Factual’s purpose in life, Shopular co-founder Tommy Tsai told VentureBeat, is delivering high-quality, up-to-date location information, and that’s why his startup selected it. Such data is critical for Shopular, he said.
It’s one thing for companies to integrate accurate data into their applications. But perhaps more fascinating uses could become possible when companies take location data into consideration before sending out advertisements. That’s not a full-on trend yet, but it could become more common over time, as companies become more confident that where people are with their mobile phones could indicate what sorts of people they are.
Over time, location data could transform into a means for marketing dollars to go further and lead to more sales.

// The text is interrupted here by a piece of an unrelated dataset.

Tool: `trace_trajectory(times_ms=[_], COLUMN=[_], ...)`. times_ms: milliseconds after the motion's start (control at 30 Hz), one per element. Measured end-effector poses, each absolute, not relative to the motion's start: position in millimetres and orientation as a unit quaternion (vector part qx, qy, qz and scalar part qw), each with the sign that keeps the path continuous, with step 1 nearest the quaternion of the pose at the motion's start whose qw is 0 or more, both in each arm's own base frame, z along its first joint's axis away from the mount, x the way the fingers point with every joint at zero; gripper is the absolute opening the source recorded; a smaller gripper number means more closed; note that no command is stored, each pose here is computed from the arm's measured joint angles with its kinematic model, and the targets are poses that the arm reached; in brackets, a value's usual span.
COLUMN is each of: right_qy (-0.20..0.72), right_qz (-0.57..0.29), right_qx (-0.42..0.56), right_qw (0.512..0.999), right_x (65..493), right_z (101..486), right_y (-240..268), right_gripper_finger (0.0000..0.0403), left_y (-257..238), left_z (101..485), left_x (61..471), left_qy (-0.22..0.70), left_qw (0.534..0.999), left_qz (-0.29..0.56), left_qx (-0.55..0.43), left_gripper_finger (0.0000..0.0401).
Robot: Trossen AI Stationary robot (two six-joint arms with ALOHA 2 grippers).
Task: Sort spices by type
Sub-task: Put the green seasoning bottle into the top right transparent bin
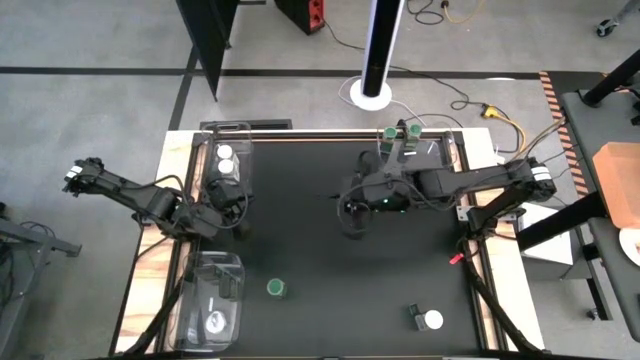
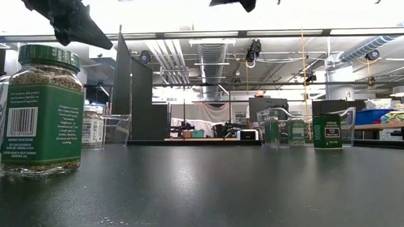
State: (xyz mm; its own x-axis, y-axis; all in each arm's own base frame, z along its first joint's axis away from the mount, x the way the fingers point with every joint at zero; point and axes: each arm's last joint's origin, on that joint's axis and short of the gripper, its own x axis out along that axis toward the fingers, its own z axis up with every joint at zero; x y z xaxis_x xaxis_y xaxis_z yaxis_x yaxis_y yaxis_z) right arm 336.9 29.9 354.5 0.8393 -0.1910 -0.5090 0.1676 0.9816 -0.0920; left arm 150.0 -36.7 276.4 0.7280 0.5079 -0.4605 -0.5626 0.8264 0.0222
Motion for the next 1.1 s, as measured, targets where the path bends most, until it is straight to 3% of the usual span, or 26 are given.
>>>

Which is why it could very well come up in conversation during our DataBeat conference in San Francisco in three weeks, where we’ll be talking about how big data can foster growth.
Factual already incorporates location information into services that can be used for targeting consumers. Such tools stand to become more popular in the years to come.
For Factual founder and chief executive Gil Elbaz, location could represent the next chapter of narrowly tailored ad delivery. Elbaz co-founded a company called Applied Semantics, which Google bought in 2003 and turned into online ad targeting giant AdSense. Elbaz stayed on at Google for four years.
“Google was a fantastic experience,” Elbaz told VentureBeat earlier this year. “But I wanted to build another data company to tackle larger problems, and that large problem that I see is that personalization and context, especially in mobile.
“People expect not just an answer but the right answer. They expect it to be personalized based on who they are, what they’re thinking at that moment in time, and what they want.”
And so, Factual was born.
Should companies decide to take location into account in their quest to personalize advertisements, Factual can help. Elbaz said Factual can make sense of the location data coming from phones and make conclusions about where people live, work, spend their evenings, travel on vacation, buy coffee, and so on.
“We’re happy being the enabler, somewhat quietly,” Elbaz said.